Personal information
- Nationality: Australia
- Born: 12 June 1988 (age 38) Perth, Australia
- Height: 1.56 m (5 ft 1 in)

Sport
- Position: Guard
- Disability class: 3.0
- Club: Be Active Perth Wheelcats

Medal record
World Championship
| Bronze medal – third place | 2018 Hamburg | Team |

= Kim Robins =

Australian wheelchair basketball player

Kim Robins (born 12 June 1988) is a 3 point wheelchair basketball player from Australia. He represented the Rollers team at the 2020 Summer Paralympics.

== Biography ==
Kim Robins was born on 12 June 1988. He was diagnosed with a neural tube defect when he was about 12 months old. In 1992, as a four-year-old, he was the poster child for a world-first education campaign run by the Telethon Kids Institute to raise awareness about the link between folate and neural tube defects.
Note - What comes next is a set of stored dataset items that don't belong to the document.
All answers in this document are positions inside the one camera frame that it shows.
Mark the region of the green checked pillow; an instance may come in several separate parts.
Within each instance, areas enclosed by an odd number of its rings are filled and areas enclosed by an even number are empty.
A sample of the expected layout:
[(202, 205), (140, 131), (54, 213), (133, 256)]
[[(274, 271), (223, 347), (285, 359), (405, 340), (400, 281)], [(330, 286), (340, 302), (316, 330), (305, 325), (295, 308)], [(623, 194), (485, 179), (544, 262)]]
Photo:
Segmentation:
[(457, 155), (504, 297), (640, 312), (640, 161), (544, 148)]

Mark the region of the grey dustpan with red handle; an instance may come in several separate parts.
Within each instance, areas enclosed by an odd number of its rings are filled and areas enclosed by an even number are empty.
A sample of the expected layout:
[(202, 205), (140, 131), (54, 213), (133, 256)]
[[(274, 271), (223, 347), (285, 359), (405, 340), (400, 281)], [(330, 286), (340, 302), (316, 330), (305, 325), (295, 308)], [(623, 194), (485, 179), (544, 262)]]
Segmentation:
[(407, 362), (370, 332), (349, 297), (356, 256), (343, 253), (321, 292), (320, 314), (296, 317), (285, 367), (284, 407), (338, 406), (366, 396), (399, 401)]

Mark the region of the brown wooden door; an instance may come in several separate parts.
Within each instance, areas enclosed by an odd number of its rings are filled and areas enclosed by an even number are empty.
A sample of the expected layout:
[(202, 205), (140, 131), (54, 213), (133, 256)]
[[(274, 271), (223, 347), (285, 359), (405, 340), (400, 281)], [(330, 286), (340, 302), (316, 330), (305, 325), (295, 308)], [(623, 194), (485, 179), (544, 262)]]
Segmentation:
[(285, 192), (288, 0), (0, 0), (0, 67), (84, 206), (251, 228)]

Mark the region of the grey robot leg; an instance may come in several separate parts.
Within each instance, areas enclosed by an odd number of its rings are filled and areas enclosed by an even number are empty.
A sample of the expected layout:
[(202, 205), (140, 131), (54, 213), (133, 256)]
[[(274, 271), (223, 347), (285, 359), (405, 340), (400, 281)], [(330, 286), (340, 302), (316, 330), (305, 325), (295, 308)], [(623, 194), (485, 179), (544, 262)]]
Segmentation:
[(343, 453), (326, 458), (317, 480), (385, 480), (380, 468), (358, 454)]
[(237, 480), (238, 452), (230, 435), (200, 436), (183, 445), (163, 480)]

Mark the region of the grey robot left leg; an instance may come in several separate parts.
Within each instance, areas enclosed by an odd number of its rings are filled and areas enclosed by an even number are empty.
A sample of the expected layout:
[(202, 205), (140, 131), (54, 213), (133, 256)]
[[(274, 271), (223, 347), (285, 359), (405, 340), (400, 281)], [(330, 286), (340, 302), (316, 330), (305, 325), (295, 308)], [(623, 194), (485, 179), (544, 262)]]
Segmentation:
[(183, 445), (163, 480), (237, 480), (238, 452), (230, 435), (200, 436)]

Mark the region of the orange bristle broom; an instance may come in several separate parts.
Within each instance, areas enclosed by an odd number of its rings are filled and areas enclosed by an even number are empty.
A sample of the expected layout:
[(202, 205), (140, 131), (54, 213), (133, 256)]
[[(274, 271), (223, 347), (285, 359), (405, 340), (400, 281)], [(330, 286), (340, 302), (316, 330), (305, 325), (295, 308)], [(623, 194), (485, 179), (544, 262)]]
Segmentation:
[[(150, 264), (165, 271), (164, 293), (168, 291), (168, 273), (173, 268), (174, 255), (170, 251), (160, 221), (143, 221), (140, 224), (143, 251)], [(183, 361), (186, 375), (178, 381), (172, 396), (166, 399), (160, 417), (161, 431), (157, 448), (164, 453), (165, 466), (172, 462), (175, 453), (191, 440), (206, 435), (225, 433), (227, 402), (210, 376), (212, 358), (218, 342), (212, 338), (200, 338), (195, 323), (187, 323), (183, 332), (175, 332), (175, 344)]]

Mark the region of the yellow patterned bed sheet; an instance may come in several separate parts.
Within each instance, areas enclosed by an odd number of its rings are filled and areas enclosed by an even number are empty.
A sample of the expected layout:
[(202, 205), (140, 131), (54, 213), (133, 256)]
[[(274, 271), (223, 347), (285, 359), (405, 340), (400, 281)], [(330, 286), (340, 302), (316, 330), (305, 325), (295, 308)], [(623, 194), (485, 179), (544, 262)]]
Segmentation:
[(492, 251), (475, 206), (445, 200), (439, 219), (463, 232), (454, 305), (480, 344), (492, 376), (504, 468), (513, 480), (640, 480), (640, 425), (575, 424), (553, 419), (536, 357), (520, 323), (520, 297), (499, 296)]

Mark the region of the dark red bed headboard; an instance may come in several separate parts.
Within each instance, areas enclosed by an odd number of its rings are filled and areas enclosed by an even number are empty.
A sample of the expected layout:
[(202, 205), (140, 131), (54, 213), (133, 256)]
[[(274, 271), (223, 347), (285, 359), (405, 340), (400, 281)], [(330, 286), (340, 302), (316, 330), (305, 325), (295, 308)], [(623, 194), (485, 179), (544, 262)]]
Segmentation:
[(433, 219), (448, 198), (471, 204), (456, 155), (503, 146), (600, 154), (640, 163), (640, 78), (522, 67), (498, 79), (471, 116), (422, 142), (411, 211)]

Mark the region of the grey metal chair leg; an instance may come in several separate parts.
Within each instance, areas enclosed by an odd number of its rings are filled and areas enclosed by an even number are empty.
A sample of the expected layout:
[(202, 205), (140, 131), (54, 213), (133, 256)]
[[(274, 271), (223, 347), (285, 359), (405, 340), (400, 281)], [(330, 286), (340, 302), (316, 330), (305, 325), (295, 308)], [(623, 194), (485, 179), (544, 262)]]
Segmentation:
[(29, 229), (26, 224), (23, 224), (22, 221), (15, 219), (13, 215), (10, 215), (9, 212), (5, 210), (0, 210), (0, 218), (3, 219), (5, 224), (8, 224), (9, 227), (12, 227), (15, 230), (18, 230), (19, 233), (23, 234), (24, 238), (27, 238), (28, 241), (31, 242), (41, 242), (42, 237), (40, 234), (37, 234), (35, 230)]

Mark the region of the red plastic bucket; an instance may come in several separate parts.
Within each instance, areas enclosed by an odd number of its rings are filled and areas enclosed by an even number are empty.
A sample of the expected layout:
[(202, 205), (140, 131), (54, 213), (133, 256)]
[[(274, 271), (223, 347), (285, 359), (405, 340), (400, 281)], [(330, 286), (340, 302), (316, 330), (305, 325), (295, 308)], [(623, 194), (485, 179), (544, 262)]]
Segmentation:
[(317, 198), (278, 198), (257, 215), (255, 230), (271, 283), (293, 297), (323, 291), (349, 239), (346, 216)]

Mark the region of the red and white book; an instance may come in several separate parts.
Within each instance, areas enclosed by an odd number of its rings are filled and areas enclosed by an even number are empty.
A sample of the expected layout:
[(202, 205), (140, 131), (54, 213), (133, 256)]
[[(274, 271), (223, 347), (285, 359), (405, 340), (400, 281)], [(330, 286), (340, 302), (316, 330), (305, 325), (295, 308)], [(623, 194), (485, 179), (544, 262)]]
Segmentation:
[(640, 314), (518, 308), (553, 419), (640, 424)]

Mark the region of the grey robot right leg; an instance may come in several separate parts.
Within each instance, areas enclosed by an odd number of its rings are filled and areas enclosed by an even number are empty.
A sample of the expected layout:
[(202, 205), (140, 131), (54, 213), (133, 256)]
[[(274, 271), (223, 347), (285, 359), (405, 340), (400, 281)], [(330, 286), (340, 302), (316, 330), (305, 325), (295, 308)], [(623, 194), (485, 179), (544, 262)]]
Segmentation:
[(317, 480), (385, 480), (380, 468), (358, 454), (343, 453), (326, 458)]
He has a degree in sports science from Edith Cowan University and a master's in finance from RMIT.

== Basketball ==
He is a 3 point player. At 18, he decided to pursue wheelchair basketball over tennis. He has played wheelchair basketball professionally in Perth and Europe.

His international debut for the Rollers was at 2018 Wheelchair Basketball World Championship in Hamburg, Germany, where they won the bronze medal. His Paralympic debut with the Rollers ended with a win against Turkey for fifth place.

At the 2020 Tokyo Paralympics, the Rollers finished fifth with a win/loss record of 4-4.